Work request: Write out the listing exactly, from its first line through the line holding "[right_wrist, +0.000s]", but include none of the pictures.

Start of Block

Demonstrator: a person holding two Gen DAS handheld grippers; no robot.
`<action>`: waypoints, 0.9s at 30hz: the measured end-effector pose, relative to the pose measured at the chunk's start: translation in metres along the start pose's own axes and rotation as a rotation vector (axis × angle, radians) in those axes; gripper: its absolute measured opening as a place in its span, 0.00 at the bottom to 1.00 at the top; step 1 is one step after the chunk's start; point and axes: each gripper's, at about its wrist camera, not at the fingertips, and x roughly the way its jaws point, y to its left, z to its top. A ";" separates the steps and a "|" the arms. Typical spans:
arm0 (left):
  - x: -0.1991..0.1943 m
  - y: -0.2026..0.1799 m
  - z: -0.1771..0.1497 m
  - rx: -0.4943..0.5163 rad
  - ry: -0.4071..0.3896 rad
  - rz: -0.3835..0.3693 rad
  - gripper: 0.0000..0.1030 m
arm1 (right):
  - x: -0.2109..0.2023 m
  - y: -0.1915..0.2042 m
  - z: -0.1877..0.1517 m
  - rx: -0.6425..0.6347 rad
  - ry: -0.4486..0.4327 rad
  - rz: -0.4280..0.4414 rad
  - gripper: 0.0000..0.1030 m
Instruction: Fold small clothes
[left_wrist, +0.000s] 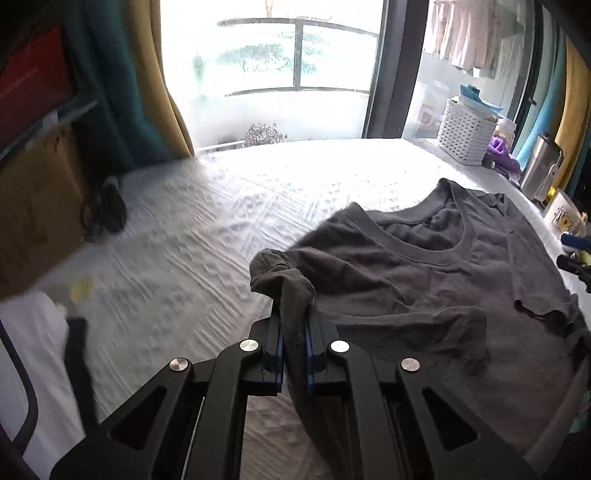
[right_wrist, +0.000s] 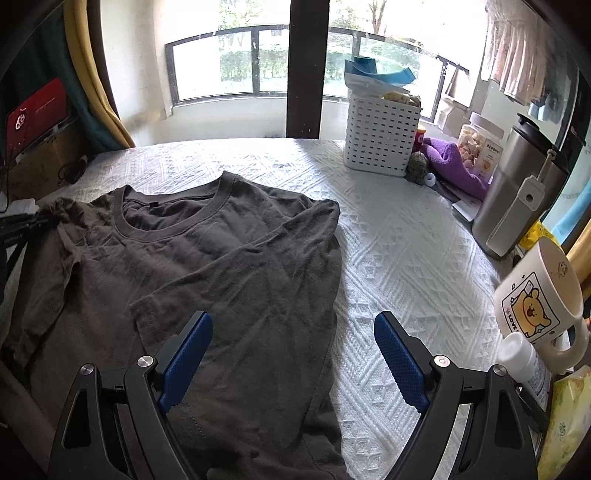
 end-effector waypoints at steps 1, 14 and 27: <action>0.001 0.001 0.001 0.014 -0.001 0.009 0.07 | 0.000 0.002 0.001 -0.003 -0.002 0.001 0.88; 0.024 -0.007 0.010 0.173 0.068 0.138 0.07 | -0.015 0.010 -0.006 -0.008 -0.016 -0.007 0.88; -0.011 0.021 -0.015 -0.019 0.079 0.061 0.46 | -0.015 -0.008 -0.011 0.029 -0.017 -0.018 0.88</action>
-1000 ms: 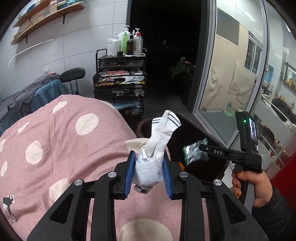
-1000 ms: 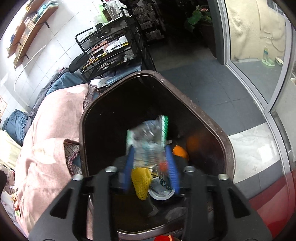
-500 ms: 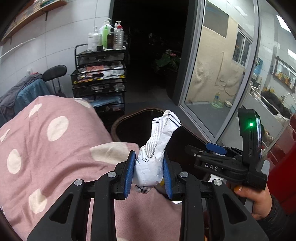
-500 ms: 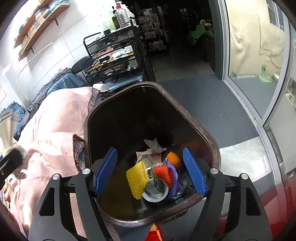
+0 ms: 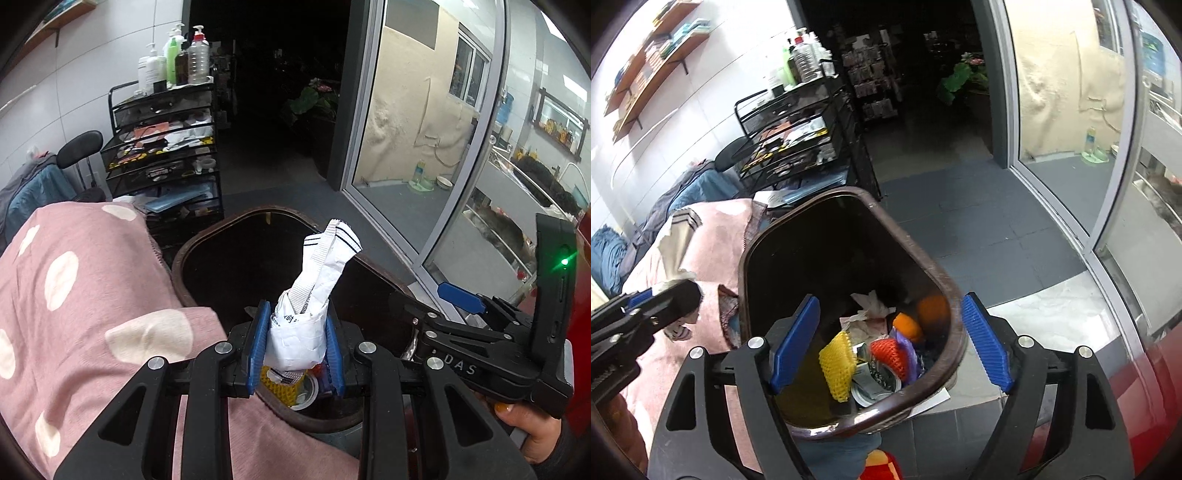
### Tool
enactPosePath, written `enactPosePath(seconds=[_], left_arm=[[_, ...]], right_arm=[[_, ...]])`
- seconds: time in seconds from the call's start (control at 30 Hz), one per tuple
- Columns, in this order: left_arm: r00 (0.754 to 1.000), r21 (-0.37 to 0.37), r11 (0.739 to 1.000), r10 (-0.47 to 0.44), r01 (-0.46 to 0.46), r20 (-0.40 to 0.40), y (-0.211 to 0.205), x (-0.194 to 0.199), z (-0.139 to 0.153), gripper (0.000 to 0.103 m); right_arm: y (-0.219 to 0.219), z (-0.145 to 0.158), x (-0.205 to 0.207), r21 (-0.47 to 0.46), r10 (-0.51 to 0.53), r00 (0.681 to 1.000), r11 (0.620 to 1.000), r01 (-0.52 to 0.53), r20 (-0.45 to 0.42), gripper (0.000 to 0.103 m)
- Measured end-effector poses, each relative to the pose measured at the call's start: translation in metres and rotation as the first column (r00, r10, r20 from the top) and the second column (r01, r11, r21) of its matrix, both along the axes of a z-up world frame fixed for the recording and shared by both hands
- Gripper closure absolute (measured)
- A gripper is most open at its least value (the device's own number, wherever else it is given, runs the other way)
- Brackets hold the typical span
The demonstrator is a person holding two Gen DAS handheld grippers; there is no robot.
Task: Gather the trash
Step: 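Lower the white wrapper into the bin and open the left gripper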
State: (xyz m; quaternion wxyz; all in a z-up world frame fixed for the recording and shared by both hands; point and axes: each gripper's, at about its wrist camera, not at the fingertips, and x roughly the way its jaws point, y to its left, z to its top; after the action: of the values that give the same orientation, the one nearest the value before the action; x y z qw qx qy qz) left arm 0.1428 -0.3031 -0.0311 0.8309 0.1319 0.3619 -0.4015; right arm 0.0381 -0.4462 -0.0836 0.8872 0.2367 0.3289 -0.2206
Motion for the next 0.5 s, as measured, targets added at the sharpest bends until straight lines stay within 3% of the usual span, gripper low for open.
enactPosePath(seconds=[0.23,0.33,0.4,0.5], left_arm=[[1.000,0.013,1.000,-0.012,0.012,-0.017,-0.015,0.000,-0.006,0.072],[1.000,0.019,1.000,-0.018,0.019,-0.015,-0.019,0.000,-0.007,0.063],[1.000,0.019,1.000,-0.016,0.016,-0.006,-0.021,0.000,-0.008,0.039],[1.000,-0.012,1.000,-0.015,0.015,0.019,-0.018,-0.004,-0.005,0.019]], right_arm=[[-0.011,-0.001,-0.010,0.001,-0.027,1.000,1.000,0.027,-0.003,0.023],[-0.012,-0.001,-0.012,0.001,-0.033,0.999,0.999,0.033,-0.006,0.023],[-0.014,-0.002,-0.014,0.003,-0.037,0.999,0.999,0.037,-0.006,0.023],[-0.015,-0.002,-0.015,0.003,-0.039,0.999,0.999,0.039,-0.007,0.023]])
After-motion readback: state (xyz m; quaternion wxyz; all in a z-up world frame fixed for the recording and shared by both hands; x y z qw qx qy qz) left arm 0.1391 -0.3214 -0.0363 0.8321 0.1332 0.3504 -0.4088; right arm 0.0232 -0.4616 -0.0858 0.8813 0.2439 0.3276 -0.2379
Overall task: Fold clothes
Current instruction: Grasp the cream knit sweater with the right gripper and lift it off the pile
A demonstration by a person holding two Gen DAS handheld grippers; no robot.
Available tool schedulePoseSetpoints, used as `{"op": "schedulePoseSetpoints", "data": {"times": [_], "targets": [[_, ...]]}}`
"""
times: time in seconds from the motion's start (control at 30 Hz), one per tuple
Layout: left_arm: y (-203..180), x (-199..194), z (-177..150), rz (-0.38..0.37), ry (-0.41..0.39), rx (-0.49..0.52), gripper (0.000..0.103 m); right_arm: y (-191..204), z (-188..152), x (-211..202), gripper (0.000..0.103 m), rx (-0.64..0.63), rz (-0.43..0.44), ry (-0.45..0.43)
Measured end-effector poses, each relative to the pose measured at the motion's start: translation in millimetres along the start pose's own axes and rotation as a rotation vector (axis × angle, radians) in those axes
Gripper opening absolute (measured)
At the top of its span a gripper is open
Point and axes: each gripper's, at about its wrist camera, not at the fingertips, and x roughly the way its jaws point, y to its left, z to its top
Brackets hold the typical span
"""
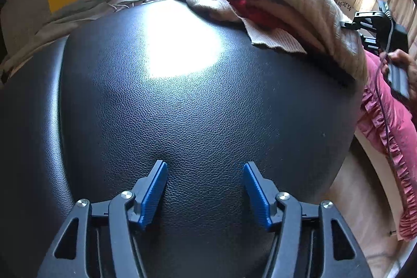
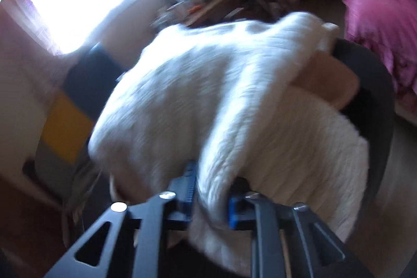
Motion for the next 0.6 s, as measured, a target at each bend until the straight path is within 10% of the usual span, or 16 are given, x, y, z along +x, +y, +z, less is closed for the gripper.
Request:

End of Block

Your solution:
Demonstrator: a person holding two Gen DAS handheld grippers; no robot.
`<action>`: waypoints, 0.9s at 30hz: the measured end-effector pose, relative to the pose measured at the chunk's start: translation in metres along the start pose's own axes and rotation as a rotation vector (axis × angle, radians) in those axes; gripper: its absolute measured opening as a place in its span, 0.00 at the bottom to 1.00 at the top; step 1 is one step after the chunk's start; point and axes: each gripper's, at about its wrist camera, not at the fingertips, and x roughly the way its jaws point, y to its left, z to its top. A ";" separates the steps and a "|" the arms. Typical spans:
arm0 (left):
  - x: -0.1991..0.1943 m
  - y: -0.2026..0.1799 m
  - z: -0.1771..0.1497 m
  - rx: -0.4943..0.5163 rad
  - ry: -0.4071..0.3896 rad
  - rz: -0.3835..0.3693 rad
  - gripper: 0.0000..0.1030 m
arm1 (right):
  - x: -0.2109..0.2023 m
  - y: -0.1915..0.2042 m
  - z: -0.1877..0.1517 m
  - rx: -0.6425..0.6347 rad
  - ry: -0.4486..0.4327 rad
  - rz: -0.4280..0.4414 rad
  - gripper: 0.0000..0.1030 m
Instruction: Fold small clothes
[left_wrist, +0.000s] 
[right_wrist, +0.000s] 

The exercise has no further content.